Synergistic Binding Is Sequence Based and Associated with Hoxa2-Activated Genes (A) Sequence logo of the top motifs identified using de novo motif discovery. (B) Distribution of motifs in Meis peaks (entire ChIP-seq), top Meis peaks far from Hoxa2, and Meis peaks corresponding to Hoxa2-Meis synergistic binding (200 nt summit regions). Red, yellow, and blue columns represent the occurrence of TGACAG, GATNNAT, and TAAT, respectively. The occurrence of GATNNAT is significantly higher in synergistic binding events relative to Meis ChIP-seq (p values shown on the tops of columns). (C) Percentage of Hoxa2-bound regions associated to a Hoxa2-regulated gene in the entire Hoxa2 ChIP-seq (Hoxa2_ALL), Hoxa2/Meis synergistic binding, top 1% Hoxa2 peaks (TOP_Hoxa2_ONLY), and top 1% Meis peaks (TOP_Meis_ONLY). For each category, the corresponding number of regions is indicated on the x axis. (D) High enrichment of the histone mark H3K27Ac on Hoxa2/Meis synergistic binding regions in IIBA chromatin, relative to a negative control region using ChIP qPCR. Data are presented as the average of two independent experiments in duplicate and error bars indicate the SEM. (E) Integration of a lacZ reporter gene in genomic regions containing Hoxa2/Meis synergistic binding events.
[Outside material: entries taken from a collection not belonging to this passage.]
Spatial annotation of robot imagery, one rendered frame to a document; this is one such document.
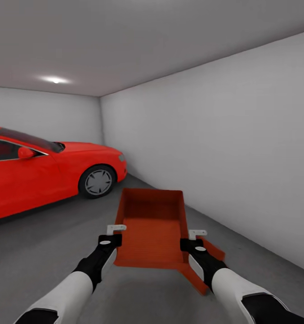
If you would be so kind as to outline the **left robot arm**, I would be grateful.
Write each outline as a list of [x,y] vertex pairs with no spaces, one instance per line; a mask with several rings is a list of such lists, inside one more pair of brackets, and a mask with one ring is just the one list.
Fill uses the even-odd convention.
[[125,225],[108,225],[98,246],[57,287],[37,300],[14,324],[77,324],[97,284],[101,283],[116,260],[116,247],[122,246]]

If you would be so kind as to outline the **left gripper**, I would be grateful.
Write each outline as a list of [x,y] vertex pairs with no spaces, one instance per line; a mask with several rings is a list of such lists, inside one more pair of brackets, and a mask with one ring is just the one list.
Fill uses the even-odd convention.
[[122,234],[114,234],[114,235],[100,235],[98,238],[98,243],[100,243],[103,239],[112,239],[114,241],[115,247],[122,246]]

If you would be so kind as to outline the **storage box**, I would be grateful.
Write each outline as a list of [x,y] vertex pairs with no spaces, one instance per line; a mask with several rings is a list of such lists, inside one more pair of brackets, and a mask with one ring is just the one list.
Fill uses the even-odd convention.
[[[201,236],[196,236],[196,239],[203,239]],[[206,248],[208,254],[212,255],[219,261],[224,261],[225,253],[213,246],[206,240],[203,240],[203,247]],[[190,266],[185,267],[183,270],[178,270],[198,291],[204,295],[208,290],[208,286],[198,277]]]
[[115,266],[183,270],[189,252],[180,250],[188,239],[182,190],[123,189],[115,225],[125,225]]

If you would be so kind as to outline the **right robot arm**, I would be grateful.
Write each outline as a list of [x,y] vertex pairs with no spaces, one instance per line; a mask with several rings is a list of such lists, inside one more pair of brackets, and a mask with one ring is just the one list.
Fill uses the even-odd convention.
[[266,289],[239,276],[208,254],[203,247],[204,230],[190,229],[180,238],[180,250],[189,252],[190,267],[215,295],[232,324],[304,324],[304,318]]

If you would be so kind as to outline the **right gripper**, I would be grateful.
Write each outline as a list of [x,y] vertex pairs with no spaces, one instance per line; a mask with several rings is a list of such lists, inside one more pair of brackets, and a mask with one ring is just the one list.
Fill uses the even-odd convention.
[[203,239],[196,239],[195,241],[191,241],[188,238],[180,238],[180,250],[181,251],[188,251],[189,246],[192,244],[197,244],[197,245],[203,246]]
The expression of the reporter (top) and the expression of Hoxa2-regulated genes associated to the integration sites (bottom) are shown. (F) ChIP-seq tracks corresponding to the genomic region containing Zfp703. Meis binding in the IIBA overlapping a Hoxa2 peak (enclosed by the red rectangle) is enhanced relative to Meis binding in the IBA. Black arrow shows similar binding of Meis in the IBA and IIBA in regions not bound by Hoxa2. (G–J) Whole-mount ISH on E11.5 wild-type (G and I) and Hoxa2 mutant (H and J) embryos, using Zfp703 (G and H) and Zfp503 (I and J) probes. Both Zfp703 and Zfp503 are specifically downregulated in the IIBA (black arrows) of Hoxa2 mutant embryos. See also Figure S5.

Figure 7

Synergistic Binding of Meis and Hoxa2 and IIBA-Specific Transcription Schematic view of Meis occupancy on DNA in the Hox-negative (IBA) and Hox-positive tissues (IIBA). In the IBA, Meis TFs bind some DNA locations with low affinity (pink square) and some with high affinity (red square). In the IIBA, synergistic binding with Hoxa2 increases Meis-binding affinity at selected locations, which contains Hox recognition motifs (gray box, exemplified in red dashed rectangle). Additionally, a positive-feedback loop enhances Meis binding by increasing the levels of Hoxa2 and Meis in IIBA cells (blue and red squares, respectively). Enhanced binding of Meis is associated with genes highly expressed in the IIBA.